Уже натягивал с реки вечер. У дома ещё было светло, а у бани в кедровнике наступали сумерки. Колесников крутил в руках пустую кружку из-под чая. Растревожил его Леший. Прокручивал в уме всё, что случилось с ним за эти сутки, а тут ещё этот разговор. А ведь прав Леший! Сумасшествие над страной. Куда катимся и как всё это остановить – одному богу известно. Где же он, ангел-хранитель наш? Почему позволяет делать то, что не дозволено никому? Неужели насмотревшись на святотатство, что творим мы с землёй своей, он улетел в облака к богу, чтобы не видеть изуверства людского? Защипало вдруг глаза, словно дыма банного хватил.

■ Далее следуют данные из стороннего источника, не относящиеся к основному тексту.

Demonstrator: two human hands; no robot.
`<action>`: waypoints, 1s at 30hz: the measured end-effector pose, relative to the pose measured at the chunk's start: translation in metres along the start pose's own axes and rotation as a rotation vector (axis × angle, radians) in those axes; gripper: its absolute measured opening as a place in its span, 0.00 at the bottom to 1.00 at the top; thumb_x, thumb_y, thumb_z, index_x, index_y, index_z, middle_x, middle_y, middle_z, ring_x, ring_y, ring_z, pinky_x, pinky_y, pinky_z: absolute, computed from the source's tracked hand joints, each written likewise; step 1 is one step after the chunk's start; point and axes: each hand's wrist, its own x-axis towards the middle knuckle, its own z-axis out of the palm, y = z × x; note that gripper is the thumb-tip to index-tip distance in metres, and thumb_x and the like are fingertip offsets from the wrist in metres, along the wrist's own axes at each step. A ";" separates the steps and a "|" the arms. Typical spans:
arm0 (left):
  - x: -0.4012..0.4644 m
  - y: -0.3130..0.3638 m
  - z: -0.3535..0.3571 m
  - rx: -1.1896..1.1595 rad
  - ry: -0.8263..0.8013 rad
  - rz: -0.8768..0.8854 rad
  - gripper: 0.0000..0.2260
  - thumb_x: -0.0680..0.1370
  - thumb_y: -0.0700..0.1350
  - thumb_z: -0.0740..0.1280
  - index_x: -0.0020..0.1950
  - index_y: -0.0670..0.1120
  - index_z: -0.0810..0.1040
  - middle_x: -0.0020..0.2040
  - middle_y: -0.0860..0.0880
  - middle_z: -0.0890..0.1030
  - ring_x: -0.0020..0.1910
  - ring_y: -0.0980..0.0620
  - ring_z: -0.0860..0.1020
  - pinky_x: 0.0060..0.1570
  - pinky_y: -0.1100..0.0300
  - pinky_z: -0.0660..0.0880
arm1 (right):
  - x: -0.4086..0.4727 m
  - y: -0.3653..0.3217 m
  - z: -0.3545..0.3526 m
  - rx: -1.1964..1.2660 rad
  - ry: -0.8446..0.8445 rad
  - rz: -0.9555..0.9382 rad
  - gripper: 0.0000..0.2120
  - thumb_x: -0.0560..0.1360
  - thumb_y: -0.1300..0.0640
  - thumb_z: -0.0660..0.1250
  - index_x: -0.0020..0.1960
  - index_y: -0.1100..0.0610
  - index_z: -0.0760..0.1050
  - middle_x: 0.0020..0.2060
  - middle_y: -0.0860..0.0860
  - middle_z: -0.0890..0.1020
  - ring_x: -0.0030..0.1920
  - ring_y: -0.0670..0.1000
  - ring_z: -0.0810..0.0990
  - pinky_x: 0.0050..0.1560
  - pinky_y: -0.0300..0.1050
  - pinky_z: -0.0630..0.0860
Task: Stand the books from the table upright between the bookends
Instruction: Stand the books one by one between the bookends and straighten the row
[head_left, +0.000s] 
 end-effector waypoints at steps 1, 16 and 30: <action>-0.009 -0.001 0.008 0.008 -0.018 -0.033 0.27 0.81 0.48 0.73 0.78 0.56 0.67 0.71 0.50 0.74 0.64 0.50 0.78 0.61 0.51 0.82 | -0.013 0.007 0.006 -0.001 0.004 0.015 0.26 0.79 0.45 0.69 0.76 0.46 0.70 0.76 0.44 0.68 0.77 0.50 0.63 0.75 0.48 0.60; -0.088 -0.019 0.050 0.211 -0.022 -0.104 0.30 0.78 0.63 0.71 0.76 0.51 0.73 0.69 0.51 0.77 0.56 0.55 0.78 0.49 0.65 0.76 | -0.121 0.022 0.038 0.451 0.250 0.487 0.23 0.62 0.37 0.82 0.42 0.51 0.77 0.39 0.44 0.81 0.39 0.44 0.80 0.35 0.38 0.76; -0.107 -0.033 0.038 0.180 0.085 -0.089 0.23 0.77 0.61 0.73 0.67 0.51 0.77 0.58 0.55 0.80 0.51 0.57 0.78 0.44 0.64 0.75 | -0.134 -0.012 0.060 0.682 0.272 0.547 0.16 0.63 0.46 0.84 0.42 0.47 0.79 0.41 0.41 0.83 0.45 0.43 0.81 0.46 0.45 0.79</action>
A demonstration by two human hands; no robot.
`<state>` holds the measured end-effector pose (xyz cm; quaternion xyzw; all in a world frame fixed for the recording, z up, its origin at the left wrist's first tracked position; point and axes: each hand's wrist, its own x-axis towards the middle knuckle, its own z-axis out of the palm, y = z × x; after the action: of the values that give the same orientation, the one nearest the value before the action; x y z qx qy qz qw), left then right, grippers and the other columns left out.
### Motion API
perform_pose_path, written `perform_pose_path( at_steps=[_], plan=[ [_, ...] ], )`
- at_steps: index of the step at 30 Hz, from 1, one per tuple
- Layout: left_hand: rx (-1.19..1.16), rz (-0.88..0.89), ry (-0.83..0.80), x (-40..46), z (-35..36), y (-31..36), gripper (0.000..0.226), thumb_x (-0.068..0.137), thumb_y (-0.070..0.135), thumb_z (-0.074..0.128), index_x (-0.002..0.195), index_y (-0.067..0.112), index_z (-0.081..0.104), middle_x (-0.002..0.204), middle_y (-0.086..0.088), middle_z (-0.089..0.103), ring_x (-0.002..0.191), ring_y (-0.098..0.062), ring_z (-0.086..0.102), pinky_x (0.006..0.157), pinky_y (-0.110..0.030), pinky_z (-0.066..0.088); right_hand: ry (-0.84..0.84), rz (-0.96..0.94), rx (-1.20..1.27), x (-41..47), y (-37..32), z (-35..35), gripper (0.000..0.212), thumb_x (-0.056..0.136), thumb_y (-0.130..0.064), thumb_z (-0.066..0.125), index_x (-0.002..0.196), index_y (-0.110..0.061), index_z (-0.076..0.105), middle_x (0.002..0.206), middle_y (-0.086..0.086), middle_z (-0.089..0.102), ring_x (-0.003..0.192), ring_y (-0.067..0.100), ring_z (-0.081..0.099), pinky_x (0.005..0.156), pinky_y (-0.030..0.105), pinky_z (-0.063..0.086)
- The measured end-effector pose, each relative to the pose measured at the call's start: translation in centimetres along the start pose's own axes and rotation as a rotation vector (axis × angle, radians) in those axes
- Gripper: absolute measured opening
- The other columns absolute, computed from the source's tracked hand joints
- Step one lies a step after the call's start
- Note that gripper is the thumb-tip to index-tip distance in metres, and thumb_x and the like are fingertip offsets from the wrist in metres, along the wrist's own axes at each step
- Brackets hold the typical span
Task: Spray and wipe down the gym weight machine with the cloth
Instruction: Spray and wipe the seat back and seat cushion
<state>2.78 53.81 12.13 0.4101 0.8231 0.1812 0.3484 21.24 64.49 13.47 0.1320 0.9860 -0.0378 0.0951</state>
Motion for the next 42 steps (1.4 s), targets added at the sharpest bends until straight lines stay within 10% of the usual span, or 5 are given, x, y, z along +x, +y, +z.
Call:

Господи, что же мы делаем… У нас не будет будущего… Мы всё растратим по мелочам, только потом вернуть то, что потеряем, будет невозможно. Вот по рассказам Невзора, они от рабства ушли. Мы же сами стараемся загнать себя туда… Что же с нами? Где мы потеряли это чувство воли?
– Леший! Ты что молчишь?
– Так о чём больше говорить? Разговорами не поможешь. Нужно мужиков из клетки психушной вытащить.
– Да кто же их теперь отдаст? Не штурмовать ведь дурдом…
– Ты врача знаешь, а с тобой Ведея поедет.
– Уж тогда лучше ты, в таких делах баба помеха.
Леший дёрнулся:
– Да не баба она! Богиня!.. Тебе нужно только подвести её к братьям да врача на секунду отвлечь.